Consumes gradients (`--grad_dir`) and optional curvature (`--hess_dir`). Produces a reconstructed HF folder at `--out_dir`.

```bash
python -u code/tgrs.py \
  --base_model_dir /path/to/base/model \
  --grad_dir ./work/grads_kd \
  --hess_dir ./work/hess_diag \
  --out_dir ./models/tgrs_fold \
  --blocks all \
  --budget_avg_bits 3.8 \
  --q_bits 4 \
  --lr_bits 4 \
  --scale_bits 16 \
  --alpha 1.0 --beta 0.0 --gamma 1.0 \
  --allow_zero_rank \
  --rank_cap_map "q:16,k:8,v:12,o:16,up:8,down:8" \
  --score_device cuda --reconstruct_device cuda
```

**Key arguments**
- `--base_model_dir`: HF base model folder.
- `--grad_dir`: directory from Step 1.
- `--hess_dir`: directory from Step 2 (optional).
- `--out_dir`: output model folder (HF format).
- `--blocks`: which projections to include; `all` or `all+io` (adds `embed` and `lm_head` if supported).
- `--budget_avg_bits`: average bits-per-parameter target (Eq. (11) in the paper).
- `--q_bits`: bit-width for quantized backbone integers (`b_l`).
- `--lr_bits`: bit-width for low-rank factor integers (`b_r`).
- `--scale_bits`: bit-width for scales (`b_s`).
- `--alpha --beta --gamma`: non-negative aggregation coefficients for the three signals (gradients, curvature, spectral energy).
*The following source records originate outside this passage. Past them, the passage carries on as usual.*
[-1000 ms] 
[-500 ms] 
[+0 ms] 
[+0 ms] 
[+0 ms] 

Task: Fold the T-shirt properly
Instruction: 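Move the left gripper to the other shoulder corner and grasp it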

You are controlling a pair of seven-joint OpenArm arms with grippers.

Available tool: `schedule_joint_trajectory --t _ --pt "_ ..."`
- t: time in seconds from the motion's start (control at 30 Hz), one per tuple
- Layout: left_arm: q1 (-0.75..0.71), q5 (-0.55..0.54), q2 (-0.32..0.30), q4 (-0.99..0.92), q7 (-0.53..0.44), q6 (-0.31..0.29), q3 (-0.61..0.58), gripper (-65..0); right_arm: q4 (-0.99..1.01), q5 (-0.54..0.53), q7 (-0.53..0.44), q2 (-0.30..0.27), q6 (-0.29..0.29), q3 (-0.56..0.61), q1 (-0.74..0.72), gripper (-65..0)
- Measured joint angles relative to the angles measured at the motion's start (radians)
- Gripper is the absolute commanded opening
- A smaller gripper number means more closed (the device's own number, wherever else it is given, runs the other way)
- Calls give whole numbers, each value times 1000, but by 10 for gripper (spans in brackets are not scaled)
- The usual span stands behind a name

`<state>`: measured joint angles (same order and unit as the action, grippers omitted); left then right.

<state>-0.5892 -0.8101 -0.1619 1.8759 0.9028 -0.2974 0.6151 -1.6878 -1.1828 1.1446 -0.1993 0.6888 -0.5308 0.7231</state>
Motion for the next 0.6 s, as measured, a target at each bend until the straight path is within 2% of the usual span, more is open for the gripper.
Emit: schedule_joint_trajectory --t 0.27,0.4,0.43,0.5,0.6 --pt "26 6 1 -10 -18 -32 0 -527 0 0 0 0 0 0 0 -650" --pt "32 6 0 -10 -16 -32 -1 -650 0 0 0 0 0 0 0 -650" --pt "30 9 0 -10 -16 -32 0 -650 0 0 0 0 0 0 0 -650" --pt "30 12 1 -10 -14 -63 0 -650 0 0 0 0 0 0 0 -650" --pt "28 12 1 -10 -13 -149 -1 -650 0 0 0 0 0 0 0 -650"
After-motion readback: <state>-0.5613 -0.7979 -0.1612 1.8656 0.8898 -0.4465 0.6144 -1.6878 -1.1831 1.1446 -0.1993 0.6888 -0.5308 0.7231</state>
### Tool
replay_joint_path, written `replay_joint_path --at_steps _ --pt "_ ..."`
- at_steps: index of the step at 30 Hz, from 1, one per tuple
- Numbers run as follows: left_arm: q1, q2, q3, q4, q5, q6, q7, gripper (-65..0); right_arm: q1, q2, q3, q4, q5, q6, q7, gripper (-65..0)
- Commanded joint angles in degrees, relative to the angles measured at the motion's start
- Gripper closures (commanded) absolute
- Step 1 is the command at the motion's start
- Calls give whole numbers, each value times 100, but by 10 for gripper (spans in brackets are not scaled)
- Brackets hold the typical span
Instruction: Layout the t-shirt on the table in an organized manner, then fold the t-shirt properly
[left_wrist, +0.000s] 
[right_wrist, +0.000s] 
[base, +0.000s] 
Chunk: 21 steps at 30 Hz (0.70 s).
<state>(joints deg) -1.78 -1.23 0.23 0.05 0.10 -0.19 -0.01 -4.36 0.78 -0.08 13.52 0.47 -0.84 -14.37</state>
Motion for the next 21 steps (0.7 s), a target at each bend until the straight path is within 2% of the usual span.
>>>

If curvature is unavailable, set `--beta 0.0`.
- `--allow_zero_rank`: permit rank 0 for some layers.
- `--rank_cap_map`: per-tag caps for selected singular directions.
- `--q_bits_map` (optional): per-tag backbone bit-widths, e.g., `"up:2,down:2,q:4,k:4,v:4,o:4"`.
- `--score_device`, `--reconstruct_device`: devices for scoring and reconstruction.

**Outputs**
- `models/tgrs_fold/`: HF model folder with reconstructed weights.
- `models/tgrs_fold/quant_meta.json`: allocation summary (e.g., realized average bits, selected ranks, per-tag settings).

**Notes**
- If `--hess_dir` is not provided, the curvature term is skipped.
- If any tag in `--q_bits_map` uses `2` bits, the script can apply a randomized block-orthogonal preconditioner internally.

---

### 4) Perplexity evaluation (WikiText-2)

Evaluates perplexity of the reconstructed HF model folder.

```bash
python code/eval_perplexity.py \
  --model_dir ./models/tgrs_fold \
  --dataset wikitext2 \
  --nsamples 128 \
  --seqlen 512 \
  --batch_size 1 \
  --device cuda
```

**Output**
- Prints `ppl=...` to stdout.

---

## Export Modes (optional)

`code/tgrs.py` can export different artifacts when `--deploy_mode` is set:

- `fold` (default): writes reconstructed, quantized weights into an HF folder.
- `pack`: writes a packed artifact (indices/scales, low-rank factors); requires `safetensors`.
- `export`: writes only low-rank adapters (`A/B`) and a manifest.
- `jetson`: writes INT8 adapters and static per-tensor scales for TensorRT compatibility.

**Examples**

```bash
# pack
python -u code/tgrs.py \
  --base_model_dir /path/to/model \
  --grad_dir ./work/grads_kd \
  --hess_dir ./work/hess_diag \
  --out_dir ./models/q_pack \
  --blocks all \
  --q_bits 4 --q_bits_map "up:2,down:2" \
  --lr_bits 4 \
  --scale_bits 16 \
  --budget_avg_bits 3.8 \
  --deploy_mode pack

# export
python -u code/tgrs.py \
  --base_model_dir /path/to/model \
  --grad_dir ./work/grads_kd \
  --hess_dir ./work/hess_diag \
  --out_dir ./models/q_export \
  --blocks all \
  --q_bits 4 \
  --lr_bits 4 \
  --scale_bits 16 \
  --budget_avg_bits 3.8 \
  --deploy_mode export

# jetson
python -u code/tgrs.py \
  --base_model_dir /path/to/model \
  --grad_dir ./work/grads_kd \
  --hess_dir ./work/hess_diag \
  --out_dir ./models/q_jetson \
  --blocks all \
  --q_bits 4 \
  --lr_bits 8 \
  --scale_bits 16 \
  --budget_avg_bits 4.0 \
  --deploy_mode jetson --jetson_static_scale
```

**Artifacts by mode**
- `fold`: HF folder + `quant_meta.json`.
- `pack`: `model.quant.safetensors` + `quant_meta.json`.
- `export`: `adapters/*.pt` + `adapters_manifest.json` + `quant_meta.json`.
- `jetson`: `adapters/jetson_*.pt` + `jetson_manifest.json` + `quant_meta.json`.

---

## Reproducibility Notes

- Set seeds in scripts if exact determinism is required.
- Report `--budget_avg_bits`, `--q_bits`, `--lr_bits`, `--scale_bits`, and any `--q_bits_map` used.
- Record the lists of blocks/tags and per-tag rank caps (`--rank_cap_map`).
- Record `nsamples`, `seqlen`, and dataset versions for Steps 1–2.
- Hardware, driver, and library versions can affect timing results.